Das am Dienstag präsentierte Bildungsmonitoring 2014 zeigt auf, wo das Bildungssystem Schweiz aktuell steht. Einige ausgewählte Ergebnisse:
Lehrerbildung: Die Ausbildung von Lehrkräften ist mit der Verschiebung von den Lehrerseminaren an die Pädagogischen Hochschulen nicht theorielastiger und praxisferner geworden – im Gegenteil. Tatsächlich hat die Bedeutung der Praxisausbildung eher zugenommen, heisst es im Bericht. Der Praxisanteil beträgt an allen Pädagogischen Hochschulen zwischen 20 und 30 Prozent. Nur knapp über 20 Prozent liegt er an der PH St.
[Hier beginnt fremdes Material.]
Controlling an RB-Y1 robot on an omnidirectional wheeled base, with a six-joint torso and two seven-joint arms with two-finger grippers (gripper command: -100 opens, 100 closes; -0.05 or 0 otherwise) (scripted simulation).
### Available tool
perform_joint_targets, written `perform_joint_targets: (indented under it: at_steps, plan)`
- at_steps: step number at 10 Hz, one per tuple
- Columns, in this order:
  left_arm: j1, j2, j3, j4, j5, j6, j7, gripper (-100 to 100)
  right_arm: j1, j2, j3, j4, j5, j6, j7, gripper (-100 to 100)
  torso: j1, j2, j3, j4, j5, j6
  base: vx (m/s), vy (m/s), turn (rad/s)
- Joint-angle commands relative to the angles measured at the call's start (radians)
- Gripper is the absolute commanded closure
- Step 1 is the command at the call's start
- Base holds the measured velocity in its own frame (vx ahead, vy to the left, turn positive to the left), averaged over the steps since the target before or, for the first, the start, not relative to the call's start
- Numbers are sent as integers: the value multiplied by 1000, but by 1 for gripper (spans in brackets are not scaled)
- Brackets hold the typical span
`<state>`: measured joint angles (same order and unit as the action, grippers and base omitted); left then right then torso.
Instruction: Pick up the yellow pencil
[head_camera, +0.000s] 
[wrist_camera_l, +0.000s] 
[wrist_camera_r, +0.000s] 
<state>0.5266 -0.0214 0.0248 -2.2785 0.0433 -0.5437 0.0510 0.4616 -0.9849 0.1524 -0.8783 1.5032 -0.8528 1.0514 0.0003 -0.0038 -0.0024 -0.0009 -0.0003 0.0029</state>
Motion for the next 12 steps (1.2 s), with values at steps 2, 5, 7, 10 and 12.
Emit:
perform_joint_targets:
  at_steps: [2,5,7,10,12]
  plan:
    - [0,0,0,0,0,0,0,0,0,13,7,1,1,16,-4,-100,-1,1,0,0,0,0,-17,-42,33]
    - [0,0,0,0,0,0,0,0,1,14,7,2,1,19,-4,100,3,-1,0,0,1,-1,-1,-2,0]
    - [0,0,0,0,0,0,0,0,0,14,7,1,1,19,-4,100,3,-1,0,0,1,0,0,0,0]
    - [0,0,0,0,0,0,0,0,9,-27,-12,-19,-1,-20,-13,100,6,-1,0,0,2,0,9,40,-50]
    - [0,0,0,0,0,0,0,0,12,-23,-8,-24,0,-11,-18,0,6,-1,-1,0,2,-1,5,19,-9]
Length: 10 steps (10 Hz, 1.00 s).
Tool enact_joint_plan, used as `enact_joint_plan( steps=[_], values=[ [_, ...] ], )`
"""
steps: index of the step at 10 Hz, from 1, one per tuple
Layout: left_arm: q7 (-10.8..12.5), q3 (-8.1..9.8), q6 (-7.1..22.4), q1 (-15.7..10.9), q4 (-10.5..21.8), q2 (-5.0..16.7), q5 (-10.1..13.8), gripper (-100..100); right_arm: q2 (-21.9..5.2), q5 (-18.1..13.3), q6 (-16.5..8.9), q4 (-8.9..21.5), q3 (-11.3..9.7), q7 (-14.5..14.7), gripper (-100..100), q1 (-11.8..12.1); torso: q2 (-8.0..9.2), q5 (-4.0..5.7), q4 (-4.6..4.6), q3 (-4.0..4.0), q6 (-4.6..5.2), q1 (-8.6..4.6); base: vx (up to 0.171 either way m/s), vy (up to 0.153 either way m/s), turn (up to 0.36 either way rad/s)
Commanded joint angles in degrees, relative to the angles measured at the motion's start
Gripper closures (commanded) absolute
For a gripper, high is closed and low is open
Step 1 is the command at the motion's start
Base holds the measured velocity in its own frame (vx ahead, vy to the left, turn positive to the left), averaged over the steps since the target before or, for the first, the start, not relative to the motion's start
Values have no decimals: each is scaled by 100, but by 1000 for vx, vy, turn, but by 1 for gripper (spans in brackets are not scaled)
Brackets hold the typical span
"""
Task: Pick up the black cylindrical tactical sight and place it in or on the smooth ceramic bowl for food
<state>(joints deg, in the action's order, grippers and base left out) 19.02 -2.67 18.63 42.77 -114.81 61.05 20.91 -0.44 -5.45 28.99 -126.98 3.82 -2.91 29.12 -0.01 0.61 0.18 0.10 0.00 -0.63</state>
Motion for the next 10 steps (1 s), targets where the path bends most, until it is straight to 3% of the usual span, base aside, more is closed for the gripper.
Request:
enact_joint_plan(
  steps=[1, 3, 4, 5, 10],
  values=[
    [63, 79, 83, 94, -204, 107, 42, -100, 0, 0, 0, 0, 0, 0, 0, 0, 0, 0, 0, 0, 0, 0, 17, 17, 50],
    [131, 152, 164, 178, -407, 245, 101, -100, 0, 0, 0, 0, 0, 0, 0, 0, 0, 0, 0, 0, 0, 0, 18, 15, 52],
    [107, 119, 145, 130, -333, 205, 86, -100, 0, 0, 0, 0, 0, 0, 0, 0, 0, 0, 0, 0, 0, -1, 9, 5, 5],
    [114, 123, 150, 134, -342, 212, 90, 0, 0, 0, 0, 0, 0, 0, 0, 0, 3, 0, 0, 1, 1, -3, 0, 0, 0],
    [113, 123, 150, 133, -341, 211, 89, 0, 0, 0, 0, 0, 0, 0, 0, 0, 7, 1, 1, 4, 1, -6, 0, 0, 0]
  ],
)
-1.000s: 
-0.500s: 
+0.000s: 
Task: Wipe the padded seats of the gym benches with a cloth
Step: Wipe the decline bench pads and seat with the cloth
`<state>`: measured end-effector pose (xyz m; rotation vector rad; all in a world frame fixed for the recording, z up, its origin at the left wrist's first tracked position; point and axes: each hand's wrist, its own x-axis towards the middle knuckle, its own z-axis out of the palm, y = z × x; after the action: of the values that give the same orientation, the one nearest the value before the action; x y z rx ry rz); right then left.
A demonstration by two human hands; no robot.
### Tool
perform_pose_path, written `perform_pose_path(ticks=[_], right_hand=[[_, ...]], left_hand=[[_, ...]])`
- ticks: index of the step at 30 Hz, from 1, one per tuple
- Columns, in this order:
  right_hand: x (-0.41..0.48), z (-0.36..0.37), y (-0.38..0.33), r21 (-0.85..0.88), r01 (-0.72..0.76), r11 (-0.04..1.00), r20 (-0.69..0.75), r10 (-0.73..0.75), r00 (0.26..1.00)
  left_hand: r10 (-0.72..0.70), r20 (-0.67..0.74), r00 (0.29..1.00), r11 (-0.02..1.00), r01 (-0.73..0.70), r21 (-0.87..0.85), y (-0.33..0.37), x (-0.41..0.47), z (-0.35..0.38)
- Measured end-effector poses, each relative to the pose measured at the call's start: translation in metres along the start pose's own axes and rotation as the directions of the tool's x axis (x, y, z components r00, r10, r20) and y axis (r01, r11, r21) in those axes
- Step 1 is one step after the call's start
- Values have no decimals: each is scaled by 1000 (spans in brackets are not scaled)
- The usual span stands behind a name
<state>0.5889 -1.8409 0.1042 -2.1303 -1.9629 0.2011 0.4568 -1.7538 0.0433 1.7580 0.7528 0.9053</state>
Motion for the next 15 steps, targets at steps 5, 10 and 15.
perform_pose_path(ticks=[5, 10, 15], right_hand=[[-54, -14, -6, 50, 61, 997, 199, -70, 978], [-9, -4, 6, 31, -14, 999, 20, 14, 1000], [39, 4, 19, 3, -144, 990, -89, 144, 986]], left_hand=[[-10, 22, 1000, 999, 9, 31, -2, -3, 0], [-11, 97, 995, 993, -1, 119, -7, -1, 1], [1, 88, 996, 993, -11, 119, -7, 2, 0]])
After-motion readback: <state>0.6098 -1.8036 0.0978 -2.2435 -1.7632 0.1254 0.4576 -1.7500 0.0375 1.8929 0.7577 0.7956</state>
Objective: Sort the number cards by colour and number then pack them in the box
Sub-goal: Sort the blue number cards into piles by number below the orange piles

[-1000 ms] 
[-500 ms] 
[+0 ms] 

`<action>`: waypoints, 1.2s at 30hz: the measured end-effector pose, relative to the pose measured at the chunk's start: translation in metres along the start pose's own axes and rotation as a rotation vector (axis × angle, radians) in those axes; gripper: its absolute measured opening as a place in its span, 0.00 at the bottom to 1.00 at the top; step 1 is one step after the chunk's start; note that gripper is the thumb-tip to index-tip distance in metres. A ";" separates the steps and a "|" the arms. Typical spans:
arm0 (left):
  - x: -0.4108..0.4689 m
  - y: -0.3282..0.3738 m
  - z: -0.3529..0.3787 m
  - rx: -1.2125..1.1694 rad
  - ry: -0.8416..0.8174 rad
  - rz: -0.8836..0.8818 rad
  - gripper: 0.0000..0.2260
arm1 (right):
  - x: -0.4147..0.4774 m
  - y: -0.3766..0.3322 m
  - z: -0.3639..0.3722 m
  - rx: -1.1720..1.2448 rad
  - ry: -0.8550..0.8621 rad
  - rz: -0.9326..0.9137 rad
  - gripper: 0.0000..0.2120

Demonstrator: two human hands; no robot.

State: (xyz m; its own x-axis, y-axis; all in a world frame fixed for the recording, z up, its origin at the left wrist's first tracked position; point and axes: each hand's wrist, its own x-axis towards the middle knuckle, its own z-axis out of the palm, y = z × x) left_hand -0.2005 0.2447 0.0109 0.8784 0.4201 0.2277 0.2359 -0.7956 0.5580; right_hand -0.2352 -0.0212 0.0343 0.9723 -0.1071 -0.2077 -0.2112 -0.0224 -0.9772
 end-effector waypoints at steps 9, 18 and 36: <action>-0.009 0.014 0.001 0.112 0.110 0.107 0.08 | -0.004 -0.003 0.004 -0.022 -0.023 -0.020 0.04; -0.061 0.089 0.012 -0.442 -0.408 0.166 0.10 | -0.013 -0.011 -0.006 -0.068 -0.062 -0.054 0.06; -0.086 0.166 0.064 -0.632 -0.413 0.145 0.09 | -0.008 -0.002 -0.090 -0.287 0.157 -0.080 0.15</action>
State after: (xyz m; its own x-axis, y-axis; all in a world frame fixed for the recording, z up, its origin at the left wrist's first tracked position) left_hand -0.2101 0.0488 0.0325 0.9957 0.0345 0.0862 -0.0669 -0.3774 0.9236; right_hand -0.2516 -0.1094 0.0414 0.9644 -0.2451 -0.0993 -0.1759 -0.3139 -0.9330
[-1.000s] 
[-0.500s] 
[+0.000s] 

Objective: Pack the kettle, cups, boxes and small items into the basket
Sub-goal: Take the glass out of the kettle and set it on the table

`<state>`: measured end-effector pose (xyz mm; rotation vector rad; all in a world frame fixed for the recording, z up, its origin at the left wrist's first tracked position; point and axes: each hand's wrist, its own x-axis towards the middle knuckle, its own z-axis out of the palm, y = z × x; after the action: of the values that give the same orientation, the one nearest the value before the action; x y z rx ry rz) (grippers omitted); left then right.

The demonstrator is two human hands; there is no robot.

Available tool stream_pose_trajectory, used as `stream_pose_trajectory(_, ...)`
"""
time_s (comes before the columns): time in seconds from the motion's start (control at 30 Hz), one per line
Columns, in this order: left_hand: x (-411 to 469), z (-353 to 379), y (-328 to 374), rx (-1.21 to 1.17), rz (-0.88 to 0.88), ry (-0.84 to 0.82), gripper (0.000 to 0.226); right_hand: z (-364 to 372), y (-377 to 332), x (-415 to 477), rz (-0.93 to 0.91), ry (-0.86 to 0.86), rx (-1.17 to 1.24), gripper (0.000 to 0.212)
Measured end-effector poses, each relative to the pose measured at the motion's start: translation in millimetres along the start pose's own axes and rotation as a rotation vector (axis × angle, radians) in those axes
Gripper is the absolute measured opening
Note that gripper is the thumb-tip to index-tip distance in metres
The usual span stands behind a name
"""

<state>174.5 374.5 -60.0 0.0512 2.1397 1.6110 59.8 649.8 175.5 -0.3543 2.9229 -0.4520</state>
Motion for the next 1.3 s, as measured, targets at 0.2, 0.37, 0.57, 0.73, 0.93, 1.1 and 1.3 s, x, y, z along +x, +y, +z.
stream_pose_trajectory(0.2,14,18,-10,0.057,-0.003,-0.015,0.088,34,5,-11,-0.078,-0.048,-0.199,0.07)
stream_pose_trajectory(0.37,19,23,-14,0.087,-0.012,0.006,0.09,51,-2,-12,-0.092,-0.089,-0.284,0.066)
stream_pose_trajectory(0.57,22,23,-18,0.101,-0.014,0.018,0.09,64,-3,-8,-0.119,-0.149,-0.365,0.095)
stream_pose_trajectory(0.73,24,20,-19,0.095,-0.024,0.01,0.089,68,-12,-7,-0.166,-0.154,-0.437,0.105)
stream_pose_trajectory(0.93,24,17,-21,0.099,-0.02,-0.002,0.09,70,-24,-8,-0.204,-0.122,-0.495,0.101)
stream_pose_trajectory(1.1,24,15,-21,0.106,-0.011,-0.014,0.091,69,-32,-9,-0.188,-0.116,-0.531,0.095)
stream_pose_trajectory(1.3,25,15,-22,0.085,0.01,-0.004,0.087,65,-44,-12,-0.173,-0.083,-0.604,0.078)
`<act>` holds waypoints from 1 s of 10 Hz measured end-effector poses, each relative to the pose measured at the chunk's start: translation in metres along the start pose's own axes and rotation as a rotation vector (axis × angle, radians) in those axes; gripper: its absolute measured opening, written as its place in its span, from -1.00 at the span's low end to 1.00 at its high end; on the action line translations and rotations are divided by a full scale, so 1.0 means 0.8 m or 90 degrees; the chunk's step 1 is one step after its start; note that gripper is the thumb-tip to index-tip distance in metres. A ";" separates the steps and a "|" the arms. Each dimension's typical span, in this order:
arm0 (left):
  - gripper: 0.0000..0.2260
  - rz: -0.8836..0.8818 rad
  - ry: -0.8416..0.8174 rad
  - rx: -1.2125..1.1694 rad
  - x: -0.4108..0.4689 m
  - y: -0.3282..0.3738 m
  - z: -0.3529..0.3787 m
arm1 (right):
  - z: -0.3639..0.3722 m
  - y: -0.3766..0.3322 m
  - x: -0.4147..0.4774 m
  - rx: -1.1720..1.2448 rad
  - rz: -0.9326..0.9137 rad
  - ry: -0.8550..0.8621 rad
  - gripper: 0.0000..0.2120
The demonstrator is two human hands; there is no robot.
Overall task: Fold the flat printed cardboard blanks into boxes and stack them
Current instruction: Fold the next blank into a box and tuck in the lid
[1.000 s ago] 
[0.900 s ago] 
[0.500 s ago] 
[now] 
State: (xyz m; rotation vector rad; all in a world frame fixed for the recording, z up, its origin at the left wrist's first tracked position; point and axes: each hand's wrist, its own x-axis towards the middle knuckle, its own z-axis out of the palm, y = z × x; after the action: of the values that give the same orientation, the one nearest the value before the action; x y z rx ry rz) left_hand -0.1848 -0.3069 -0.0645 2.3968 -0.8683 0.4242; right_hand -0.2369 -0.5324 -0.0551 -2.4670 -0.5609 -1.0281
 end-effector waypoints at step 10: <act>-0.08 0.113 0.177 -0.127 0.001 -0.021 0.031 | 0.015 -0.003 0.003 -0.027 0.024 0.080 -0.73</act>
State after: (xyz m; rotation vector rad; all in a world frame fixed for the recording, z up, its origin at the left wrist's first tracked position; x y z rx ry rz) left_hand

Gallen, über 30 Prozent an der HEP Fribourg.
Chancengleichheit: In der Schweiz ist die Chancengleichheit grösser als in den Nachbarländern. Trotzdem erlangen Kinder aus Akademikerfamilien deutlich häufiger einen Hochschulabschluss als andere. Bei Jugendlichen mit akademisch gebildeten Vätern ist die Chance, dass sie eine Universität besuchen, doppelt so hoch wie bei anderen.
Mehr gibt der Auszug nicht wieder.